▶ **WHAT THE EXERCISE ASKS**: Word for word, transcribe the data below from the line with "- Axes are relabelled" to the line with "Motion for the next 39", keeping both of those lines.

▶ **GIVEN ENTRIES**:
[Start of Attachment]

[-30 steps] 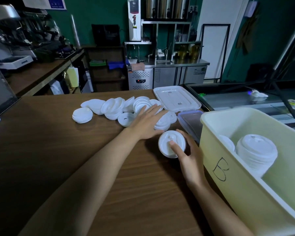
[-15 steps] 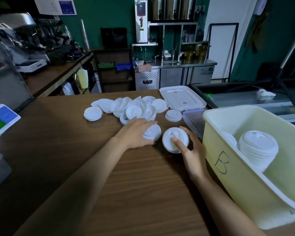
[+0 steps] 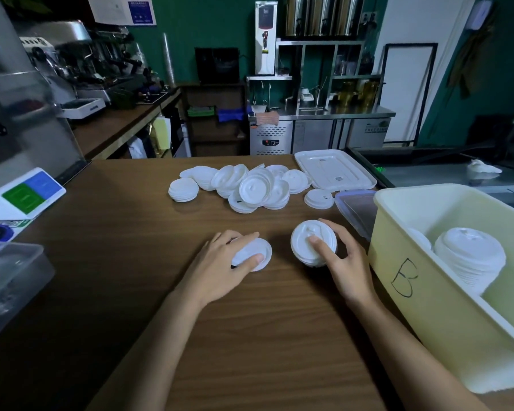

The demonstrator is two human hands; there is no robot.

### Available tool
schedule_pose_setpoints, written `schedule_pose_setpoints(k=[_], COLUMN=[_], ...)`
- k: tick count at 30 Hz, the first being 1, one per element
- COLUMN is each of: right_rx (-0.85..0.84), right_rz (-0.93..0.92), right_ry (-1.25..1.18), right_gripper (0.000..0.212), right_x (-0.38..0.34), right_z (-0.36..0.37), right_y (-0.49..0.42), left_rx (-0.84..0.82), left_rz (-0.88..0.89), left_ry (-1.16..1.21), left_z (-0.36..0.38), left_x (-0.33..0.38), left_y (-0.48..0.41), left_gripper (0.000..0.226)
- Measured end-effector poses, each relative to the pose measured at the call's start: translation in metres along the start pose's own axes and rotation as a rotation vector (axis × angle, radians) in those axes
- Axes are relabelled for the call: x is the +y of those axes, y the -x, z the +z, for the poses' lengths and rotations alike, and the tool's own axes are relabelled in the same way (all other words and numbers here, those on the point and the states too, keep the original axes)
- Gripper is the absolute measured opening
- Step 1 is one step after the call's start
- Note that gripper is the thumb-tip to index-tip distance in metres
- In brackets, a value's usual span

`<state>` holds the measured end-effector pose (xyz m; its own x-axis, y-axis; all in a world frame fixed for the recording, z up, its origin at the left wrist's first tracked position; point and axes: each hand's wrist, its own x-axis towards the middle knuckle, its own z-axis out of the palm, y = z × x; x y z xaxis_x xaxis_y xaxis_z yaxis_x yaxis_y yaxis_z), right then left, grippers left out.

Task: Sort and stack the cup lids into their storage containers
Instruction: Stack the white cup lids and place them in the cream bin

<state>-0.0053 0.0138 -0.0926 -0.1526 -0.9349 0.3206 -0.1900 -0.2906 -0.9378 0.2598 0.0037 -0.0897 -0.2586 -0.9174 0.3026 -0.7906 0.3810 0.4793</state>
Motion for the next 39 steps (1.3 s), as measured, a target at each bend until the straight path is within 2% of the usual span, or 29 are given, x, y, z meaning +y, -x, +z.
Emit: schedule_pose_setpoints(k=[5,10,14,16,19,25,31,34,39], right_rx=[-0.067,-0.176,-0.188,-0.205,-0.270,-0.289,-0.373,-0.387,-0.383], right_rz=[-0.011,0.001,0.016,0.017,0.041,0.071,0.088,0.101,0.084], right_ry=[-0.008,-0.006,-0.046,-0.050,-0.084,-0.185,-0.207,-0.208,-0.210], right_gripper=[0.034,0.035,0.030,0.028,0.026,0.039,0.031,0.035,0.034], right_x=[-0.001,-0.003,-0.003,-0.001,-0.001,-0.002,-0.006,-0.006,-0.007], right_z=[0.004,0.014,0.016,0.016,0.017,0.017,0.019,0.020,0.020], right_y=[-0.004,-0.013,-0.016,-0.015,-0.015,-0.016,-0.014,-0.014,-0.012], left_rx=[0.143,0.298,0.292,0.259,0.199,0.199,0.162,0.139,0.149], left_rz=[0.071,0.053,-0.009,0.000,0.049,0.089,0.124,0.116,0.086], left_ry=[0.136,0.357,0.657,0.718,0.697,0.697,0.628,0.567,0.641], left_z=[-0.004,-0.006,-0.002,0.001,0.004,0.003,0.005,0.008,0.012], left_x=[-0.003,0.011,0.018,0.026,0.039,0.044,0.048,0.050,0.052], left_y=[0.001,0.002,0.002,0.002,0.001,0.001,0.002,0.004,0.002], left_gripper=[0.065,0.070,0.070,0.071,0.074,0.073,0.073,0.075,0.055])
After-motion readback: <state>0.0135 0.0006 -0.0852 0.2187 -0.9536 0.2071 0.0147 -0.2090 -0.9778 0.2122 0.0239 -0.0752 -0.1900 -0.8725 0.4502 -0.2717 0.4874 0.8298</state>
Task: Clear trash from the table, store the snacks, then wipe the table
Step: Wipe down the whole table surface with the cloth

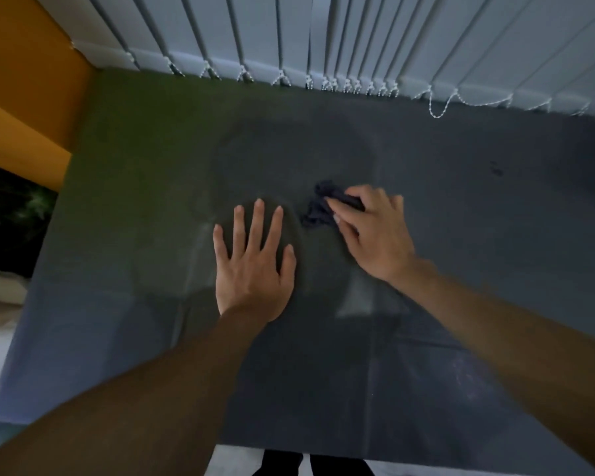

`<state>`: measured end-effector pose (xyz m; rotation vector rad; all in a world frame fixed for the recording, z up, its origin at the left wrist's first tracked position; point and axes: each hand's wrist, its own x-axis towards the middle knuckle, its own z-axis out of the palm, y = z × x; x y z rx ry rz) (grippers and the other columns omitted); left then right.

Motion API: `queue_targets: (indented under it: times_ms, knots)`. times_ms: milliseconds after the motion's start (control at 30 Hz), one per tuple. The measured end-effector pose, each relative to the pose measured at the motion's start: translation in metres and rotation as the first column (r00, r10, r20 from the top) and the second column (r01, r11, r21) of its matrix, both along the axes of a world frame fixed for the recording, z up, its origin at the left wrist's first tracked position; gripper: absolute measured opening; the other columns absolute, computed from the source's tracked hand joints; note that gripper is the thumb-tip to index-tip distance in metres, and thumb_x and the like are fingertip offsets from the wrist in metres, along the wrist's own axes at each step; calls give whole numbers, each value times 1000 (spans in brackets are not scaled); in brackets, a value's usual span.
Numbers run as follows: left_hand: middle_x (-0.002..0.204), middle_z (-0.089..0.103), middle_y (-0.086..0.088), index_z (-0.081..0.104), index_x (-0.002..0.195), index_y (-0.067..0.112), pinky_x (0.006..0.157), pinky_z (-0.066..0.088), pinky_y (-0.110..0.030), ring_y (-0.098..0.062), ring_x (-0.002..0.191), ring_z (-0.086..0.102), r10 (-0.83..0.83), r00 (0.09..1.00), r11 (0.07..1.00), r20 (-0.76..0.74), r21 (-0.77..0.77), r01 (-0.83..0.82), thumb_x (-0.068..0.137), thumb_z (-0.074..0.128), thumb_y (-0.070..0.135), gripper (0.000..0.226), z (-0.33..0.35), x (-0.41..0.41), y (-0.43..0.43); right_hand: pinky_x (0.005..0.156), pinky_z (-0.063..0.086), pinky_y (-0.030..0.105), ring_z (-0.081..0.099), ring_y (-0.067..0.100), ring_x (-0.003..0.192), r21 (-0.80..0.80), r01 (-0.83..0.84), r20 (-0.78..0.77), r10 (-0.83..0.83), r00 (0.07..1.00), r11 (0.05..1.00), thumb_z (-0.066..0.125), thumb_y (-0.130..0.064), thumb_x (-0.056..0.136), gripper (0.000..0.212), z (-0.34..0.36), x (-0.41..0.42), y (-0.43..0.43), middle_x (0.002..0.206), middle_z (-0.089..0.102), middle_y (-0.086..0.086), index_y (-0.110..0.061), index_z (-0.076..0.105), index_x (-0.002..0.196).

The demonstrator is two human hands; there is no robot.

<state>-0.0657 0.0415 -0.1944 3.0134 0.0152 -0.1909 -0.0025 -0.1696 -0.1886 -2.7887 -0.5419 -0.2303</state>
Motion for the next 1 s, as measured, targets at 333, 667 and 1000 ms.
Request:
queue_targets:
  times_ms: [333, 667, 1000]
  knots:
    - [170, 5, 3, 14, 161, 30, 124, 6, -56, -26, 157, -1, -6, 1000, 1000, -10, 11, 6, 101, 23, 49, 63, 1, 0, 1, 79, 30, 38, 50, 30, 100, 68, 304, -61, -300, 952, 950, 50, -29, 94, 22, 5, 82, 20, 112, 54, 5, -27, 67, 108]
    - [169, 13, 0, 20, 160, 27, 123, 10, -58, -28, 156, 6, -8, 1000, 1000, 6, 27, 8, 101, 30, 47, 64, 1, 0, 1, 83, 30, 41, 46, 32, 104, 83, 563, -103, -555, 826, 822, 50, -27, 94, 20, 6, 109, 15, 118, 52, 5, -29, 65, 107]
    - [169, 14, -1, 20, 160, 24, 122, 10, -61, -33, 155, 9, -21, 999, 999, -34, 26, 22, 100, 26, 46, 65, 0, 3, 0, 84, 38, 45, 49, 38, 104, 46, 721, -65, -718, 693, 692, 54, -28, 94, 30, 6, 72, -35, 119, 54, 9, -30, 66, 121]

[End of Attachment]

▶ **RESULT FOR THIS TASK**:
- Axes are relabelled for the call: x is the +y of those axes, y the -x, z the +z, for the poses' lengths and rotations alike, and the tool's own axes are relabelled in the same way (all other words and numbers here, those on the point and the states too, keep the original axes)
- Gripper is the absolute measured opening
- Step 1 is one step after the call's start
- Note that gripper is the thumb-tip to index-tip distance in metres
- In brackets, a value's usual span

`<state>` holds the measured end-effector pose (xyz m; its own x-axis, y-axis; all in a world frame fixed for the recording, z up, its origin at the left wrist's first tracked position; point and axes: each hand's wrist, its own x-axis towards the middle knuckle, its own z-axis out of the palm, y = z × x; x y z xaxis_x xaxis_y xaxis_z yaxis_x yaxis_y yaxis_z), right then left, grippers left out.

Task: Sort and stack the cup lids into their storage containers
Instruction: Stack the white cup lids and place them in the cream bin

<state>-0.0053 0.0138 -0.0926 -0.1526 -0.9349 0.3206 -0.1900 -0.2906 -0.9378 0.2598 0.0037 -0.0897 -0.2586 -0.9174 0.3026 -0.7906 0.3810 0.4793</state>
Motion for the next 39 steps (1.3 s), as measured, a target at each bend until the straight path is within 2% of the usual span, or 29 are given, x, y, z meaning +y, -x, +z.

This exercise has been worked through to completion.